=== Required action ===
The records that follow are to be repeated exactly, in full.

=== Provided records ===

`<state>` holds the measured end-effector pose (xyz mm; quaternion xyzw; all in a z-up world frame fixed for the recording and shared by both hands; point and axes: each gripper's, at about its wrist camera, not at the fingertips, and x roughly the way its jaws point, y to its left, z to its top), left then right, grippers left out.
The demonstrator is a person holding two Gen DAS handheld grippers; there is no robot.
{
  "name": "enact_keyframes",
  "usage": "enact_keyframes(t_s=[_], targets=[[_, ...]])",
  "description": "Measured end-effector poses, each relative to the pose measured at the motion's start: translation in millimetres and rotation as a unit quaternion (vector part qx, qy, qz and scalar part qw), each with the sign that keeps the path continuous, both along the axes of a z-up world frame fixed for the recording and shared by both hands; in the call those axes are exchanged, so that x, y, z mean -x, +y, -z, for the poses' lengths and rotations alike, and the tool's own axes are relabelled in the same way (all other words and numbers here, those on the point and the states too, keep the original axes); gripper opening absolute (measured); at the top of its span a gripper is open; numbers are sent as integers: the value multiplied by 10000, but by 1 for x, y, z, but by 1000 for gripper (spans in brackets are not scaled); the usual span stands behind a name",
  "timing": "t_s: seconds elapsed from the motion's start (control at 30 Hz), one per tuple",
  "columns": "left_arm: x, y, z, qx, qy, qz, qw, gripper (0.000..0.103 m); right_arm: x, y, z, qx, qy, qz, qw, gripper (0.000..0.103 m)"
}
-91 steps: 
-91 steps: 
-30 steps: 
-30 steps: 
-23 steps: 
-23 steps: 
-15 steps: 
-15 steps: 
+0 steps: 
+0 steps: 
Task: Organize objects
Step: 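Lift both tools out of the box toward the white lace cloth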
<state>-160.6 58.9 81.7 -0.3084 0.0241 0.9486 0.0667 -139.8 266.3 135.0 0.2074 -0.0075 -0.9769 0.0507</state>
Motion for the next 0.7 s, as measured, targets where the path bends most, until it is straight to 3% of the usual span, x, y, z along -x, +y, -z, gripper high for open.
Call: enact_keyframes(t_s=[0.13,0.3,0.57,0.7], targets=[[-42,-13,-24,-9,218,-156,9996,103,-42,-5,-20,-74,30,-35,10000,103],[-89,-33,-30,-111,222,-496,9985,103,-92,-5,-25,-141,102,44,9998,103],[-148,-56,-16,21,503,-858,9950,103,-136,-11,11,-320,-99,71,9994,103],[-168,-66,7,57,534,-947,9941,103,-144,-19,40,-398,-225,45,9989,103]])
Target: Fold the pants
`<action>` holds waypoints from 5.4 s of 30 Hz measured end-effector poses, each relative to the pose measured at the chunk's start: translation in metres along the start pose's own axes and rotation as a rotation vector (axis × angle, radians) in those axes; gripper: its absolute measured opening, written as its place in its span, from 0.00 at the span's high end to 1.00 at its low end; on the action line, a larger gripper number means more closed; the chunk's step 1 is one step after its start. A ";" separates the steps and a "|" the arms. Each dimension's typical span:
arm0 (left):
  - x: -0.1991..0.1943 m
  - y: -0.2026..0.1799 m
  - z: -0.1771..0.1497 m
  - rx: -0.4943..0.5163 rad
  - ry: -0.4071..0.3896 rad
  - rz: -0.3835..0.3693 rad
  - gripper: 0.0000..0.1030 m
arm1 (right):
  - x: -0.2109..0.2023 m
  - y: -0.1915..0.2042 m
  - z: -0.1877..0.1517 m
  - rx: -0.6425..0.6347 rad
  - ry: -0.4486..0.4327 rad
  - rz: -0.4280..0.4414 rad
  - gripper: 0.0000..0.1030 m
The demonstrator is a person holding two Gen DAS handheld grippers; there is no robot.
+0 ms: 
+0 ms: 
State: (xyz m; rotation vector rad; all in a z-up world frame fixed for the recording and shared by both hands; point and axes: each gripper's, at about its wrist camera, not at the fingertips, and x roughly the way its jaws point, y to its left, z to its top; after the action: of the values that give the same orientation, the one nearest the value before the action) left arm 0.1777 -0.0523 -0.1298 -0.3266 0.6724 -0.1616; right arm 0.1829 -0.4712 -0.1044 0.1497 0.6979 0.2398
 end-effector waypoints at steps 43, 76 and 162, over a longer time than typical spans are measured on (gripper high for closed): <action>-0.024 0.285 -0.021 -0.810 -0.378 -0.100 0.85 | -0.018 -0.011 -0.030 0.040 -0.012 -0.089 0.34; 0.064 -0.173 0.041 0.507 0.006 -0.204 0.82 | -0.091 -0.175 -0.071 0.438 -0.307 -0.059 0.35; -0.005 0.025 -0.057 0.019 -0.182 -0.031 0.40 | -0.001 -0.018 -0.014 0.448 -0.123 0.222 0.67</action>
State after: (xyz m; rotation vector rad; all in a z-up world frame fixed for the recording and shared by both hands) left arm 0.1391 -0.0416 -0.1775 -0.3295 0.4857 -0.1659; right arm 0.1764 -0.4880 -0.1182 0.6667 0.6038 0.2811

=== Exercise response ===
`<state>` holds the measured end-effector pose (xyz mm; quaternion xyzw; all in a z-up world frame fixed for the recording and shared by both hands; point and axes: each gripper's, at about its wrist camera, not at the fingertips, and x roughly the way its jaws point, y to its left, z to its top), left then right, grippers left out.
The demonstrator is a person holding two Gen DAS handheld grippers; there is no robot.
{
  "name": "enact_keyframes",
  "usage": "enact_keyframes(t_s=[_], targets=[[_, ...]])",
  "description": "Measured end-effector poses, each relative to the pose measured at the motion's start: translation in millimetres and rotation as a unit quaternion (vector part qx, qy, qz and scalar part qw), each with the sign that keeps the path continuous, both along the axes of a z-up world frame fixed for the recording and shared by both hands; in the call those axes are exchanged, so that x, y, z mean -x, +y, -z, for the poses' lengths and rotations alike, and the tool's own axes are relabelled in the same way (all other words and numbers here, those on the point and the states too, keep the original axes); gripper opening absolute (measured); at the top of its span a gripper is open; numbers are sent as integers: the value multiplied by 10000, but by 1 for x, y, z, but by 1000 for gripper (spans in brackets are not scaled); the usual span stands behind a name",
  "timing": "t_s: seconds elapsed from the motion's start (control at 30 Hz), one per tuple",
  "columns": "left_arm: x, y, z, qx, qy, qz, qw, gripper (0.000..0.103 m); right_arm: x, y, z, qx, qy, qz, qw, gripper (0.000..0.103 m)"
}
-91 steps: 
-91 steps: 
-30 steps: 
-30 steps: 
-23 steps: 
-23 steps: 
-15 steps: 
-15 steps: 
+0 steps: 
+0 steps: 
Task: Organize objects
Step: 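Lift both tools out of the box toward the white lace cloth
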<state>-160.6 58.9 81.7 -0.3084 0.0241 0.9486 0.0667 -139.8 266.3 135.0 0.2074 -0.0075 -0.9769 0.0507</state>
Motion for the next 0.7 s, as measured, targets where the path bends most, until it is straight to 3% of the usual span, x, y, z along -x, +y, -z, gripper high for open.
Call: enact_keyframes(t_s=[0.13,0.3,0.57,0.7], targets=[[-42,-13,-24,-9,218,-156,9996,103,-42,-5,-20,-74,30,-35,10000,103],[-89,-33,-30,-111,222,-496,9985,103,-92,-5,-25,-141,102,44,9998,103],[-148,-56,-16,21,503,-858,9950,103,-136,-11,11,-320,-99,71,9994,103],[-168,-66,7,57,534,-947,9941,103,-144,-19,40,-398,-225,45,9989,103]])
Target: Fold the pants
`<action>` holds waypoints from 5.4 s of 30 Hz measured end-effector poses, each relative to the pose measured at the chunk's start: translation in metres along the start pose's own axes and rotation as a rotation vector (axis × angle, radians) in those axes; gripper: its absolute measured opening, written as its place in its span, from 0.00 at the span's high end to 1.00 at its low end; on the action line, a larger gripper number means more closed; the chunk's step 1 is one step after its start. A ";" separates the steps and a "|" the arms. Each dimension's typical span:
arm0 (left):
  - x: -0.1991..0.1943 m
  - y: -0.2026..0.1799 m
  - z: -0.1771..0.1497 m
  - rx: -0.4943..0.5163 rad
  - ry: -0.4071..0.3896 rad
  - rz: -0.3835..0.3693 rad
  - gripper: 0.0000..0.1030 m
arm1 (right):
  - x: -0.2109..0.2023 m
  - y: -0.1915..0.2042 m
  - z: -0.1877..0.1517 m
  - rx: -0.6425..0.6347 rad
  - ry: -0.4486..0.4327 rad
  - rz: -0.4280..0.4414 rad
  - gripper: 0.0000..0.1030 m
The demonstrator is a person holding two Gen DAS handheld grippers; there is no robot.
+0 ms: 
+0 ms: 
State: (xyz m; rotation vector rad; all in a z-up world frame fixed for the recording and shared by both hands; point and axes: each gripper's, at about its wrist camera, not at the fingertips, and x roughly the way its jaws point, y to its left, z to its top; after the action: of the values that give the same orientation, the one nearest the value before the action) left arm 0.1777 -0.0523 -0.1298 -0.3266 0.6724 -0.1616; right arm 0.1829 -0.4712 -0.1044 0.1497 0.6979 0.2398
 end-effector waypoints at steps 43, 76 and 162, over a longer time than typical spans are measured on (gripper high for closed): <action>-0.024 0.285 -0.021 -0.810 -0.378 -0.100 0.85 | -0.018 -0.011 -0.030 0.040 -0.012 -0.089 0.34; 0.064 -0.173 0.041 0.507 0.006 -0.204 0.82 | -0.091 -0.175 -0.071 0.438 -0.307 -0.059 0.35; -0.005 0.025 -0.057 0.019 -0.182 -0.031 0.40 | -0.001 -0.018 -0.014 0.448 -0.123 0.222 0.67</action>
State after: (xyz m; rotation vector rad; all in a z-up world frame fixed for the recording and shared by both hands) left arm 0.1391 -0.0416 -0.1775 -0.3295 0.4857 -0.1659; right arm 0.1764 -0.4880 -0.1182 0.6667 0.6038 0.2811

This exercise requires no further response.